ASSIGNMENT: Repeat exactly the lines below that lie between the line with "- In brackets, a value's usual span" and the line with "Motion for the", counting both of those lines as part of the answer.

INFORMATION SHOWN:
******************************
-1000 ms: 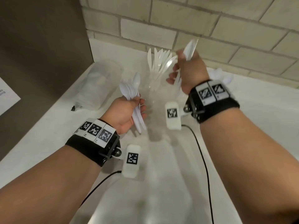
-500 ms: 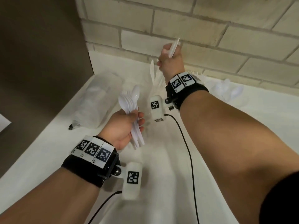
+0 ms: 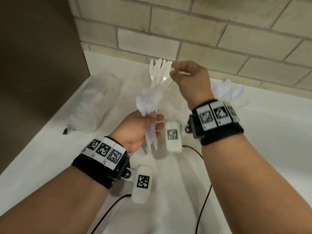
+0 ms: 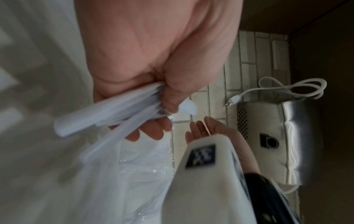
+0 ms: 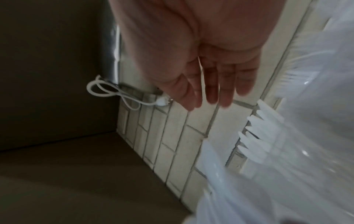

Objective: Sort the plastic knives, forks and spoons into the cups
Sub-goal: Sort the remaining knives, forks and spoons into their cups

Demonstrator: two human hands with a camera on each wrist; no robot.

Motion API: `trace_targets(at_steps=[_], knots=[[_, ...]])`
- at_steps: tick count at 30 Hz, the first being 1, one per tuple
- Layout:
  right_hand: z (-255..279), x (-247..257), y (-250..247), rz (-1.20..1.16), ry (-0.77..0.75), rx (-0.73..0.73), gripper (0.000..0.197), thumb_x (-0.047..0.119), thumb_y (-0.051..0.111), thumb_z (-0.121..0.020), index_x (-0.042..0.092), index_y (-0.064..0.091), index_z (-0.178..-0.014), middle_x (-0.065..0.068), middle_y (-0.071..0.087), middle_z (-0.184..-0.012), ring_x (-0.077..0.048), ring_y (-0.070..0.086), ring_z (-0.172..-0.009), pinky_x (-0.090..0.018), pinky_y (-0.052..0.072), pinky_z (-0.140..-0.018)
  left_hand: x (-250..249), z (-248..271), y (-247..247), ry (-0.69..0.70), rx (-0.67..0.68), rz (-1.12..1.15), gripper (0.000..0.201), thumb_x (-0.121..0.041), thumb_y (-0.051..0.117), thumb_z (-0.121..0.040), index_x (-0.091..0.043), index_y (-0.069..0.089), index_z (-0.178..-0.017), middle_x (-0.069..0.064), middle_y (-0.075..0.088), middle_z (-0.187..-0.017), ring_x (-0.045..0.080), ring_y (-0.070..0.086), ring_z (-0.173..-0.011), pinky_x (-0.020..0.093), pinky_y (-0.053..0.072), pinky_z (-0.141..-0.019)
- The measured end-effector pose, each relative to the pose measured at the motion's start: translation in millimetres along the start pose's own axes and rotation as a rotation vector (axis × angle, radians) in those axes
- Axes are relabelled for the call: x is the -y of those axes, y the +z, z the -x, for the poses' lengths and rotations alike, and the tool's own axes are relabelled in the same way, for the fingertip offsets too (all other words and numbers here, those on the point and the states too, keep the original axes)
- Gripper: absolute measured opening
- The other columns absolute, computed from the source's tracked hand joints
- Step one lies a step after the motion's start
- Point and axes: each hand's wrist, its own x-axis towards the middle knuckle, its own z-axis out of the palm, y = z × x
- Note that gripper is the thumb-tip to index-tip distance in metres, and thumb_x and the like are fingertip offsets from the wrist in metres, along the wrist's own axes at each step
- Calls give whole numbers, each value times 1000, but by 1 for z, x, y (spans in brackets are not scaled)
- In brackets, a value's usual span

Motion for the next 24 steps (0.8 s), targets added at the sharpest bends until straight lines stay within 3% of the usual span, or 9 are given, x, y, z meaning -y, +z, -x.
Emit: trace_targets(at_steps=[3, 5, 7, 10, 15, 17, 20, 22, 24], knots=[[40, -5, -14, -13, 44, 115, 8, 13, 75, -79, 19, 69, -78, 3, 69, -76, -5, 59, -62, -19, 48, -60, 3, 3, 11, 22, 53, -35, 15, -16, 49, -98, -13, 61, -106, 1, 72, -89, 16, 65, -75, 38, 53, -78], [58, -11, -16, 8, 105, 183, 10, 16, 79, -76, 16, 69, -79, -1, 70, -74, -6, 62, -57, -15, 46, -52, 5, 4, 19, 46, 53, -60, 14, -15, 49, -98, -12, 61, -103, 0, 73, -83, 15, 65, -71, 34, 54, -71], [68, -17, -15, 47, 153, 187, 21, 24, 84, -71, 18, 67, -83, -1, 70, -76, -10, 67, -62, -16, 48, -53, 8, 5, 28, 63, 30, -95, 15, -12, 48, -99, -14, 62, -97, 1, 73, -79, 18, 65, -73, 33, 54, -67], [74, -21, -15, 69, 191, 134, 35, 29, 85, -69, 16, 64, -93, -1, 67, -84, -8, 65, -68, -11, 47, -48, 11, 7, 37, 50, 30, -124, 21, -6, 41, -100, -16, 59, -99, 14, 67, -99, 27, 64, -87, 34, 54, -66], [79, -23, -13, -6, 215, 135, 30, 25, 79, -77, 15, 59, -97, -1, 67, -85, -9, 64, -68, -11, 46, -47, 12, 11, 38, 41, 122, -71, 25, -5, 39, -100, -18, 57, -111, 21, 61, -116, 30, 59, -96, 33, 56, -70], [78, -25, -12, -11, 212, 123, 23, 25, 75, -81, 16, 59, -95, -5, 67, -87, -14, 64, -73, -17, 52, -57, 11, 11, 35, 26, 152, -18, 19, -12, 42, -101, -15, 58, -111, 17, 60, -109, 26, 60, -90, 32, 57, -68], [77, -26, -9, -4, 200, 93, 14, 25, 67, -87, 13, 60, -91, -10, 66, -83, -24, 65, -76, -40, 58, -73, 10, 10, 30, -9, 161, 56, 18, -15, 44, -100, -8, 59, -106, 12, 65, -94, 23, 66, -79, 37, 58, -73], [75, -26, -10, -72, 201, 31, 11, 24, 58, -92, 14, 56, -87, -7, 61, -76, -28, 64, -68, -51, 57, -73, 9, 10, 27, -15, 169, 67, 18, -16, 45, -99, -8, 61, -103, 7, 67, -87, 25, 68, -79, 40, 57, -78], [74, -24, -12, -144, 213, -21, 9, 23, 53, -96, 16, 50, -90, -3, 55, -74, -23, 60, -56, -47, 59, -65, 7, 9, 25, -10, 167, 32, 21, -18, 44, -100, -13, 64, -106, 3, 63, -88, 24, 67, -80, 39, 57, -77]])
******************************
ANSWER AREA:
- In brackets, a value's usual span

Motion for the next 24 steps (0.8 s), targets added at the sharpest bends until straight lines stay within 3% of the usual span, or 9 are given, x, y, z meaning -y, +z, -x.

The output is complete as it stands.